We follow Liesel through a rather tame round of events. There are some unkind kids at her school, mocking the girl for her inability to read. Then kindly Hans tutors her, and in a trice she is devouring entire volumes lifted from the local burgermeister’s library.

A nice, handsome boy (Nico Liersch) becomes her best friend. At the other end of the spectrum (not many characters here inhabit the murky middle) is a rat-faced Hitler Youth brat (Matthias Matschke) who tests her spunk. The film’s depiction of Hitler’s rise is superficial and sanitized. Disagreeable Nazis break Jewish shopkeepers’ windows, burn books in the square and march dejected-looking civilians wearing yellow Stars of David out of the town. You would think that Death would go into grim detail about what became of them, but that would sour the audience-friendly tone and curdle John Williams’ syrupy score.
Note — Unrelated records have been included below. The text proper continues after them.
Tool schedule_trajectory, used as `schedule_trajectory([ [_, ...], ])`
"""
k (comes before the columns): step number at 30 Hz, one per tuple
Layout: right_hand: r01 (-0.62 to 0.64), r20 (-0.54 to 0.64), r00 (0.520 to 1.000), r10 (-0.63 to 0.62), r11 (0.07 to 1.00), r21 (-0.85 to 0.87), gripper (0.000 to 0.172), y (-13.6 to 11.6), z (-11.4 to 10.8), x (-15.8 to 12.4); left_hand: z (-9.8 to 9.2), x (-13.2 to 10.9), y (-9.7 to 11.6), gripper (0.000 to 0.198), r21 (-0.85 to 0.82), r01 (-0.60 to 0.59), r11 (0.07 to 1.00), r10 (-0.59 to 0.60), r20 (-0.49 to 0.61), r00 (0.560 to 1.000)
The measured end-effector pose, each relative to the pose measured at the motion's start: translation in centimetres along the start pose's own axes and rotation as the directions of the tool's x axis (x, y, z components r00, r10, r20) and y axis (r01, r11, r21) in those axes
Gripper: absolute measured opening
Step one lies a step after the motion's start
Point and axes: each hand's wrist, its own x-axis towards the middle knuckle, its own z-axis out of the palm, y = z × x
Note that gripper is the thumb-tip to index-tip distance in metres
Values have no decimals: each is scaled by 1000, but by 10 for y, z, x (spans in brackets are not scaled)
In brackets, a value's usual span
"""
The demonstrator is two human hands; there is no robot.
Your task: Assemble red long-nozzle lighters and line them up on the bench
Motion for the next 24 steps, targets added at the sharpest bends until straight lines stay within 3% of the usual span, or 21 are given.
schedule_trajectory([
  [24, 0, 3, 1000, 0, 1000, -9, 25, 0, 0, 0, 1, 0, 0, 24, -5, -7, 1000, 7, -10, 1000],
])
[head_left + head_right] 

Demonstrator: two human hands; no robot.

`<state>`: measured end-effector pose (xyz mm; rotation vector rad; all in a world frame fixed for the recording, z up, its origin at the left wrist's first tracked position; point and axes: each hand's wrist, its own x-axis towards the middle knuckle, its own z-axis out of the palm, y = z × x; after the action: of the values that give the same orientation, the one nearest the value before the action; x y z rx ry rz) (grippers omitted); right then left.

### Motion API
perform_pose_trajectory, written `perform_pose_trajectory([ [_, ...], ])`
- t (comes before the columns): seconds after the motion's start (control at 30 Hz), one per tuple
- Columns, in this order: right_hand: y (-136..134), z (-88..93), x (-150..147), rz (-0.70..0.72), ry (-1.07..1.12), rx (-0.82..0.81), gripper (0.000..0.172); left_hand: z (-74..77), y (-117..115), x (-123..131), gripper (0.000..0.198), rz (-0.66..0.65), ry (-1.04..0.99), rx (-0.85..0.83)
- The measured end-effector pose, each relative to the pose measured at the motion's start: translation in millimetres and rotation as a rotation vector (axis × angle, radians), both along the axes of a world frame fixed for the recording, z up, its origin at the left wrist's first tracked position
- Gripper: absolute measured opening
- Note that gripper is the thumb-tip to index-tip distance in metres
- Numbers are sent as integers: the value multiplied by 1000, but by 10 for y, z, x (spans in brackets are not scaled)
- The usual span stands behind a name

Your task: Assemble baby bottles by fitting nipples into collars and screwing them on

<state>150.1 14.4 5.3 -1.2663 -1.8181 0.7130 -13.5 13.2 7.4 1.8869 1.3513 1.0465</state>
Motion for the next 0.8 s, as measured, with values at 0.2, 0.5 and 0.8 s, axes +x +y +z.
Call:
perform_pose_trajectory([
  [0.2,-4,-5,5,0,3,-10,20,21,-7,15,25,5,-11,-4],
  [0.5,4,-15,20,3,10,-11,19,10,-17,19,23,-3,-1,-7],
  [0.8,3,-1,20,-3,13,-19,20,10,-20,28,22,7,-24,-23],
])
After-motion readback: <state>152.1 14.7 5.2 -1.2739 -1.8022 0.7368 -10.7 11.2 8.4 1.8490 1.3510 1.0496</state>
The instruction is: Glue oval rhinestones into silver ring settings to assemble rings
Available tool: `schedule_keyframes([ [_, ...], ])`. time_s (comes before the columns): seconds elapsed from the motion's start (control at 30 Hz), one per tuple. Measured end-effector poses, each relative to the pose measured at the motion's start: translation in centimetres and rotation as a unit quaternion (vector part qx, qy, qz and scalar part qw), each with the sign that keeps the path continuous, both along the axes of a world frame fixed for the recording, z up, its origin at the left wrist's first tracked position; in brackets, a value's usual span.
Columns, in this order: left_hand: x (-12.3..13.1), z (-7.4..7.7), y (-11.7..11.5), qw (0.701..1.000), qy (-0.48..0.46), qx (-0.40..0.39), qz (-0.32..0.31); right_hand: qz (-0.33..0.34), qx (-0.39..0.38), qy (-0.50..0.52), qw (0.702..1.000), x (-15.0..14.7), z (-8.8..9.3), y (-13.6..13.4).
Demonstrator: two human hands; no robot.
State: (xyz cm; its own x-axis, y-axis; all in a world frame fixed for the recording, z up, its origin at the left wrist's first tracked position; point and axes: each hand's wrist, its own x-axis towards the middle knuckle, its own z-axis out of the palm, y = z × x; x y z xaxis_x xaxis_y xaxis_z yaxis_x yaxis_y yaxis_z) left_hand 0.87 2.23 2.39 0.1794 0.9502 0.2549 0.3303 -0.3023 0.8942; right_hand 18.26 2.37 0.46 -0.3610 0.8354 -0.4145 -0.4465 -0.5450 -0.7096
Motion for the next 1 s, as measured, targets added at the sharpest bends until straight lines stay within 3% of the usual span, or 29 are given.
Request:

Given the tough-minded tone of many young-adult books turned to films, "The Book Thief’s" frolicsome tone feels dated and inappropriate. When a young Jewish man named Max (Ben Schnetzer) takes refuge in the family basement, the feeling is more hide-and-seek than life-or-death.

"The Book Thief" never asks hard questions or tackles ugly truths head-on. A Holocaust film that moves viewers to yawns rather than tears has no real justification.